1. videodog (Homepage)

videodog is a simple capturing utility which is good for capturing single images from the frame grabber. It has some useful features, like optional JPEG capture and timestamps in the image, as well as optionally automatically timestamped file names so that it can be run easily from scripts (including Matlab). The loop capture has a bug which makes it output junk to the terminal, and the normal capture has a bug where there are invalid calls to the V4L API. I think these are both driver problems, but the single capture / auto-timestamped capture works. If the output is suppressed by appending ">> /dev/null 2>&1" to the end of the command it seems to work faster (i.e., looping the timestamp capture will not capture images as many times as videodog is called; it seems like commands will be lost when videodog is busy writing to stderr/stdout or capturing images).

videodog is a fairly simple program to edit. A major bonus is that it hardly has any dependencies (I think the only external dependency is libjpeg which seems to be standard), so compiling it should be easy.

2. xawtv (Homepage)

xawtv is a TV application which allows you to view a live feed of the framegrabber's input, as well as capture still images in bitmap (ppm) or jpeg formats of the live feed. It has video capture capability, but as far as I can tell right now that feature either requires a lot of memory or the V4L software for the Spectrim is pretty shoddy since anything but low-framerate MJPEG capture ends xawtv in a segmentation fault or outputs a lot of errors.

xawtv comes with streamer, a program like videodog but one more prone to crashes. streamer should also allow you to capture video from the command line, but it crashes like the video capture from the xawtv GUI (probably because xawtv uses streamer to capture video and images).

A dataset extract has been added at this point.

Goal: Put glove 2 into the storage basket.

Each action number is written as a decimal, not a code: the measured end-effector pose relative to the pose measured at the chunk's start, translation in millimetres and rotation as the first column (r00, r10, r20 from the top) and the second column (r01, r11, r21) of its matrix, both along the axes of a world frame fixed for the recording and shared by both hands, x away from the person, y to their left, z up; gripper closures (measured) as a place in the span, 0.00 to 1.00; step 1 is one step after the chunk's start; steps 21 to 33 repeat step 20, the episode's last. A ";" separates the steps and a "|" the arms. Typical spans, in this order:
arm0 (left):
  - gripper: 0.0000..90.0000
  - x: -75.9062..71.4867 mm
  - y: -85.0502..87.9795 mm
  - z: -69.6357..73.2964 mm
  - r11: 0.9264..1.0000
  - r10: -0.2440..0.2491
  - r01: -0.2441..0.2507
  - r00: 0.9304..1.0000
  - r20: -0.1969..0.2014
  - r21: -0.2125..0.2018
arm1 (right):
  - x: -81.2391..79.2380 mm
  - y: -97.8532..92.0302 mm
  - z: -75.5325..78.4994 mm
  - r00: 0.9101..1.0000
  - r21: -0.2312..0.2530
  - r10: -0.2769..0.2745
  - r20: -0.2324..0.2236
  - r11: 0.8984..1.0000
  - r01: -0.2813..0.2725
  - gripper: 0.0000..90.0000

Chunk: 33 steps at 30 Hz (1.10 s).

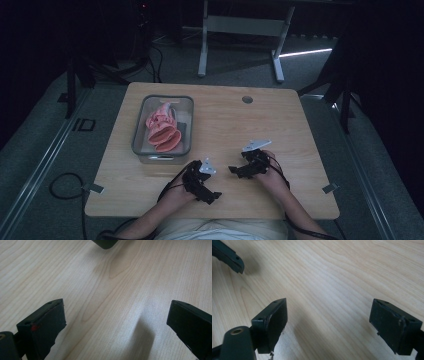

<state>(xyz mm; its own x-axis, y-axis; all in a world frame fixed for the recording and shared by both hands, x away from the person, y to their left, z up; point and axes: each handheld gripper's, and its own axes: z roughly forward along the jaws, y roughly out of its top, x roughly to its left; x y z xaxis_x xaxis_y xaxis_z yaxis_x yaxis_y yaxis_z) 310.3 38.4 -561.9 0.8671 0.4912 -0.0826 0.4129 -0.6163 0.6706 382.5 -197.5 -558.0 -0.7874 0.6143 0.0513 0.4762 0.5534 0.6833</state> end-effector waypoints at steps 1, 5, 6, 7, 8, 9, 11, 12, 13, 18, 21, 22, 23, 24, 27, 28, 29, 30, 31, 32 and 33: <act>0.02 -0.4 0.5 -0.6 1.000 -0.001 0.001 1.000 0.005 0.000 | -1.0 -0.6 -1.0 1.000 0.000 0.001 -0.001 1.000 -0.001 0.16; 0.02 -1.4 4.4 -1.5 1.000 0.013 -0.013 1.000 0.012 -0.022 | -3.9 -5.0 -4.2 1.000 0.005 -0.006 0.006 1.000 0.006 0.16; 0.02 -1.6 5.1 -2.0 1.000 0.014 -0.013 1.000 0.015 -0.027 | -4.5 -6.5 -4.6 1.000 0.009 -0.010 0.008 1.000 0.010 0.16; 0.02 -2.0 5.7 -2.6 1.000 0.014 -0.014 1.000 0.020 -0.027 | -4.7 -8.1 -4.9 1.000 0.011 -0.016 0.013 1.000 0.016 0.16; 0.02 -2.4 6.0 -3.3 1.000 0.016 -0.015 1.000 0.024 -0.024 | -4.8 -9.7 -5.1 1.000 0.011 -0.020 0.016 1.000 0.020 0.16; 0.02 -2.7 6.1 -3.8 1.000 0.016 -0.016 1.000 0.026 -0.017 | -4.8 -11.1 -5.7 1.000 0.013 -0.024 0.017 1.000 0.024 0.16; 0.02 -4.0 6.1 -4.4 1.000 0.015 -0.014 0.999 0.043 -0.013 | -5.4 -13.1 -6.6 0.999 0.017 -0.030 0.028 0.999 0.029 0.16; 0.02 -4.5 5.8 -4.5 1.000 0.014 -0.014 0.999 0.049 -0.011 | -5.6 -13.7 -7.1 0.999 0.018 -0.029 0.034 0.999 0.029 0.16; 0.02 -4.8 5.5 -4.5 1.000 0.011 -0.010 0.998 0.054 -0.009 | -5.6 -14.0 -7.3 0.999 0.022 -0.031 0.034 0.999 0.030 0.16; 0.02 -5.5 3.9 -5.1 1.000 0.004 -0.004 0.998 0.064 -0.003 | -5.1 -14.8 -8.3 0.998 0.024 -0.031 0.047 0.999 0.030 0.16; 0.02 -5.5 4.0 -5.2 1.000 0.004 -0.004 0.998 0.065 -0.003 | -5.1 -14.9 -8.5 0.998 0.024 -0.027 0.049 0.999 0.026 0.16; 0.02 -5.5 4.0 -5.2 1.000 0.004 -0.004 0.998 0.065 -0.003 | -5.1 -14.9 -8.5 0.998 0.024 -0.027 0.049 0.999 0.026 0.16; 0.02 -5.5 4.0 -5.2 1.000 0.004 -0.004 0.998 0.065 -0.003 | -5.1 -14.9 -8.5 0.998 0.024 -0.027 0.049 0.999 0.026 0.16; 0.02 -5.5 4.0 -5.2 1.000 0.004 -0.004 0.998 0.065 -0.003 | -5.1 -14.9 -8.5 0.998 0.024 -0.027 0.049 0.999 0.026 0.16; 0.02 -5.5 4.0 -5.2 1.000 0.004 -0.004 0.998 0.065 -0.003 | -5.1 -14.9 -8.5 0.998 0.024 -0.027 0.049 0.999 0.026 0.16; 0.02 -5.5 4.0 -5.2 1.000 0.004 -0.004 0.998 0.065 -0.003 | -5.1 -14.9 -8.5 0.998 0.024 -0.027 0.049 0.999 0.026 0.16; 0.02 -5.5 4.0 -5.2 1.000 0.004 -0.004 0.998 0.065 -0.003 | -5.1 -14.9 -8.5 0.998 0.024 -0.027 0.049 0.999 0.026 0.16; 0.02 -5.5 4.0 -5.2 1.000 0.004 -0.004 0.998 0.065 -0.003 | -5.1 -14.9 -8.5 0.998 0.024 -0.027 0.049 0.999 0.026 0.16; 0.02 -5.5 4.0 -5.2 1.000 0.004 -0.004 0.998 0.065 -0.003 | -5.1 -14.9 -8.5 0.998 0.024 -0.027 0.049 0.999 0.026 0.16; 0.02 -5.5 4.0 -5.2 1.000 0.004 -0.004 0.998 0.065 -0.003 | -5.1 -14.9 -8.5 0.998 0.024 -0.027 0.049 0.999 0.026 0.16; 0.02 -5.5 4.0 -5.2 1.000 0.004 -0.004 0.998 0.065 -0.003 | -5.1 -14.9 -8.5 0.998 0.024 -0.027 0.049 0.999 0.026 0.16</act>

motv has a cleaner GUI than xawtv itself, and comes with the whole xawtv suite of programs available on the website above.

Test Image

Here is a sample image taken at full resolution (640x480) in 24-bit color (although the video feed is black-and-white). The image is oversaturated at some points and the image is noticeably noisy. out.png

6-28-07

More Linux/hardware notes: before I forget, there is a SourceForge project which supports both the Agilent 82537A/B (the grey USB adapter) and the 82530B (the PCI card). It's called linux-gpib and it will hopefully work: http://linux-gpib.sourceforge.net/ .

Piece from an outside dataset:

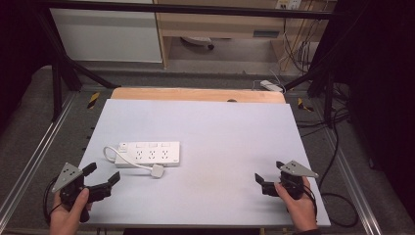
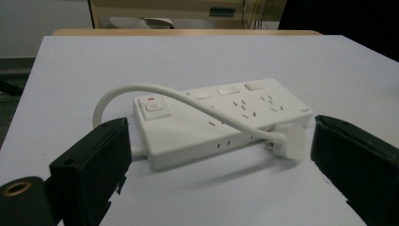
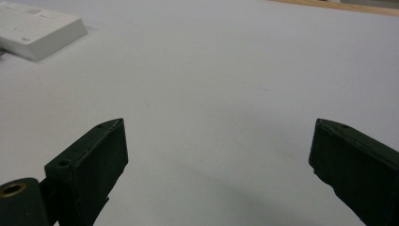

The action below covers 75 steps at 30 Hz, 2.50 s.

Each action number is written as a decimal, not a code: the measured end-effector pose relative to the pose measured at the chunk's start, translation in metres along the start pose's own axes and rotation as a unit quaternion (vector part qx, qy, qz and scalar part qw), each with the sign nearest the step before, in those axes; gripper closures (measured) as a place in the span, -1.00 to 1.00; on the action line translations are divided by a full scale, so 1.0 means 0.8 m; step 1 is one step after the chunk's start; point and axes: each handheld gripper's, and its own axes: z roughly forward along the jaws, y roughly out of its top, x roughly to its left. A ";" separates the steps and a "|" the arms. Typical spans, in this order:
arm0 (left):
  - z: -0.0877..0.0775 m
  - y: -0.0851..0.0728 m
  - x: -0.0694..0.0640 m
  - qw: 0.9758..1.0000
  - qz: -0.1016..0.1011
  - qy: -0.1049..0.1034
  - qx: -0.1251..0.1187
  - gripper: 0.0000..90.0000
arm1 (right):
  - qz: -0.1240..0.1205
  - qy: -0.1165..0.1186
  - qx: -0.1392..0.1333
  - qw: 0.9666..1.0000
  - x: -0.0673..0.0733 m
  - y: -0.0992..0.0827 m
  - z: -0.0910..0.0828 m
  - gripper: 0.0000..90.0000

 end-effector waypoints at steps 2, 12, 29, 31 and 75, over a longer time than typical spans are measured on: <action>-0.001 0.000 0.000 1.000 0.001 -0.004 0.002 -0.88 | 0.003 0.001 -0.001 1.000 -0.001 0.000 0.002 -0.88; -0.004 0.003 -0.003 1.000 0.006 -0.012 -0.009 -0.88 | -0.007 0.008 -0.002 1.000 0.004 0.003 0.006 -0.89; -0.001 0.004 -0.012 1.000 0.009 -0.011 -0.028 -0.87 | 0.004 0.005 0.002 1.000 0.002 0.002 0.008 -0.92; 0.000 0.004 -0.013 0.999 0.006 -0.020 -0.028 -0.87 | 0.004 0.005 0.001 1.000 0.001 0.002 0.007 -0.92; 0.010 0.037 -0.033 0.999 0.000 -0.043 -0.019 -0.87 | 0.007 -0.016 -0.002 1.000 -0.005 0.003 0.006 -0.95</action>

It would be wise to read the documentation for supported GPIB interfaces first since the USB device needs to have its firmware flashed and messing that up would probably brick it. If I have extra time, I'll get around to this.

7-6-07

I have written a few Matlab scripts which with a bit of editing should give some good results. One script, modenum.m, is able to determine the m and n indices of HG (Hermite-Gaussian) modes given a CCD camera image. The script uses the straightforward method of taking the x and y projections of the intensity data in an RGB image, then finding the number of peaks in the projected intensity profile. This method assumes that the nodal lines are oriented roughly along the x and y coordinates of the screen on which the image was taken, so I added an option to rotate the captured images before the intensity profile is looked at. This requires a small amount of input from the user, but in the future I might be able to make the script either determine the proper image orientation or find the peaks in a more general way. The script works pretty well even for the dim, somewhat noisy images from the OMC camera. To find the peaks, I modified a simple peak-finding script, fpeak.m, that I got on a Matlab script-sharing site.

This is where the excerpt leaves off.